A secure, privacy-preserving contact tracing method
A secure, privacy-preserving contact tracing method Heading link
Apple and Google recently rolled a joint contract tracking-tracing application which will allow apps developed by states and countries to track COVID-19 cases via a user’s cellphones. Those who choose to adopt the alert system will be notified when they were in proximity to someone who tested positive for the disease. A few states have rolled out apps, but security concerns persist, and adoption of the technology by citizens remains low.
Venkat Venkatakrishnan, associate dean for research and graduate studies and professor of computer science at UIC and interim director of research at Discovery Partners Institute, along with Parthasarathy Madhusudan and Ling Ren of University of Illinois Urbana-Champaign, released a white paper in May, Privacy-Preserving Secure Contact Tracing, ConTraIL Project, offering a more secure architecture for contact tracing.
The researchers’ privacy goals are extremely high. Their system keeps interactions HIPAA compliant and also protects users’ privacy from the app and the server that computes contacts, healthcare providers reporting illness, the government tracking cases, and external attackers. Their framework will rely heavily on cryptography to ensure privacy, similar to the type used in secure internet communications for bank transactions and financial trading.
“In this architecture, all users keep their personal information on their phone, and any information sent to others is encrypted in a fashion that no one else can decrypt. Consequently, all computations and communication happen only on encrypted undecryptable data,” Venkatakrishnan said.
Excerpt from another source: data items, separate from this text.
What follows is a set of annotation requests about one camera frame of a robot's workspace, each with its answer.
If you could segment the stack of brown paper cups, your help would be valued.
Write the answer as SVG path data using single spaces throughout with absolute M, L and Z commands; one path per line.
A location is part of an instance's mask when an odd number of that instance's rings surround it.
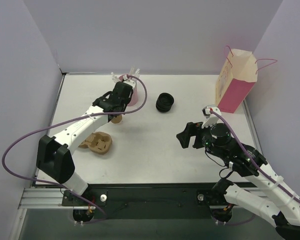
M 111 120 L 111 122 L 112 122 L 113 124 L 119 124 L 119 123 L 122 121 L 122 119 L 123 119 L 122 115 L 119 114 L 119 115 L 115 116 L 115 117 Z

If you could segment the stack of black lids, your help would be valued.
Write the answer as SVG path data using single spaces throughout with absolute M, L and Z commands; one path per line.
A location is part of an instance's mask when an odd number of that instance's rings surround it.
M 167 113 L 171 110 L 174 101 L 174 97 L 171 94 L 162 92 L 156 100 L 155 107 L 160 113 Z

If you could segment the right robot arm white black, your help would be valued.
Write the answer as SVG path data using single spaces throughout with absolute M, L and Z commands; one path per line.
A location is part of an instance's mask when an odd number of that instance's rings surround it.
M 208 154 L 221 159 L 231 173 L 254 184 L 266 199 L 250 193 L 221 177 L 212 190 L 211 197 L 217 204 L 225 201 L 240 206 L 263 218 L 276 228 L 300 231 L 300 196 L 284 182 L 266 158 L 254 147 L 243 144 L 227 123 L 189 122 L 176 135 L 182 148 L 188 148 L 191 137 L 193 148 L 203 148 Z

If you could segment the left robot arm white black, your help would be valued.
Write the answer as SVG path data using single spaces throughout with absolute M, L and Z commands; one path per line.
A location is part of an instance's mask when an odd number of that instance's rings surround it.
M 99 127 L 125 112 L 134 93 L 136 82 L 119 81 L 112 91 L 98 97 L 82 116 L 52 137 L 44 135 L 38 143 L 36 166 L 57 183 L 74 192 L 73 199 L 81 206 L 90 203 L 88 183 L 76 172 L 72 158 L 79 145 Z

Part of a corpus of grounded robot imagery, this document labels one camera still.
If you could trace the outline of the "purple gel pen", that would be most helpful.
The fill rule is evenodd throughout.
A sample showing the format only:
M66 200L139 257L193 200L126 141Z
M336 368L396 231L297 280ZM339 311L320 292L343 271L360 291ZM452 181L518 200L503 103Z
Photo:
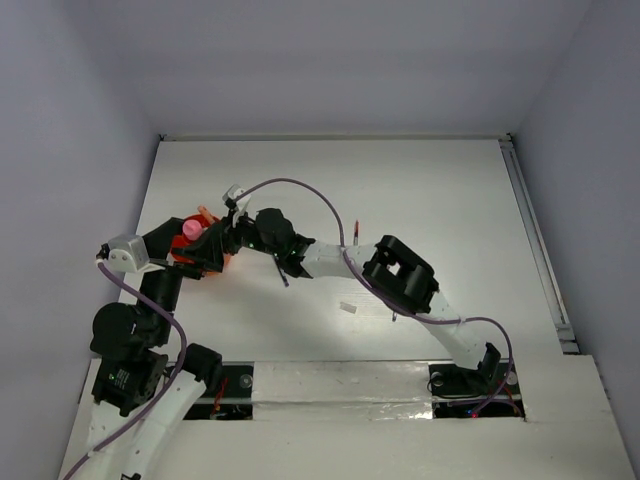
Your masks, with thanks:
M285 273L285 271L282 269L282 267L276 262L275 264L277 272L283 282L283 285L285 288L288 288L290 286L289 280L287 278L287 275Z

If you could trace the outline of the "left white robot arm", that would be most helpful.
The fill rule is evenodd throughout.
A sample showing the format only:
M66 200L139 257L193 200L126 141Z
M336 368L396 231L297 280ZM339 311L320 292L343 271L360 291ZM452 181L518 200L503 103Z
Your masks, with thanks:
M108 303L94 317L90 349L100 363L88 451L68 478L149 478L196 401L224 394L221 354L188 342L174 317L183 280L225 266L224 230L220 219L199 213L101 246L98 269L136 301Z

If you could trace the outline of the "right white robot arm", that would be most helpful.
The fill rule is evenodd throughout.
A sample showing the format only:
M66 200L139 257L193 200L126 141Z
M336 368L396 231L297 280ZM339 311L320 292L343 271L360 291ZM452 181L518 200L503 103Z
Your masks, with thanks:
M187 248L207 271L221 272L224 257L247 248L270 255L294 278L353 278L395 313L416 319L460 368L462 384L482 392L497 378L499 350L475 333L448 304L435 271L392 235L377 243L343 246L305 237L276 208L252 218L229 214Z

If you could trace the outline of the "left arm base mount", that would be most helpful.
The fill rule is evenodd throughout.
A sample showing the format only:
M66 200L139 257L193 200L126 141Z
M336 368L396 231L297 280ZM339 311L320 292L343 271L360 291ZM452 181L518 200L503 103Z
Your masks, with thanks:
M225 363L216 392L206 392L184 416L185 420L238 421L253 419L253 363Z

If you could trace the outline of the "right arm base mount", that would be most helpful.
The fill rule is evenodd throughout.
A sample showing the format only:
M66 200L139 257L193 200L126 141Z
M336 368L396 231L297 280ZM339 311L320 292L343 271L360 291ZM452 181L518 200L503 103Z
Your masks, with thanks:
M431 364L426 388L436 419L526 417L515 366L492 344L476 370Z
A user would set up an account, and a unique, secret key would randomly be generated — information not shared with anyone or even with the server. Ephemeral IDs (EID) would be generated by this key and beamed to other nearby users. The protocols proposed by Venkatakrishnan and his colleagues dovetail with Apple-Google’s mechanism of using Bluetooth on phones to record the location and time of any given user. But through a mechanism called Context Signature Verification (CSV), a cryptographic hash or code would be added to the beamed EIDs, adding a time and location stamp to the interaction. This way, if a system user were to be notified of a potential exposure, their phone would first verify that the CSVs of the COVID-19 positive individual matched — that they were indeed at the same place at the same time.
This mechanism solves the problem of long-range relay attacks, where a Bluetooth device that was collecting EIDs, say, in a supermarket in Chicago, could be hacked and relayed to Los Angeles, sending false alerts to users who were not in contact with that infected person and undermining the entire tracing system.
The group is currently speaking with industry through the Discovery Partner Institute, working to get their recommendations adopted at large.
Scientists around the world are racing to contribute to the understanding of the novel SARS-CoV-2 coronavirus, and the COVID-19 disease it causes. Here at UIC, researchers in the Computer Science Department are engaged in studies related to the disease outbreak. Updates to the research will be published as they are made available.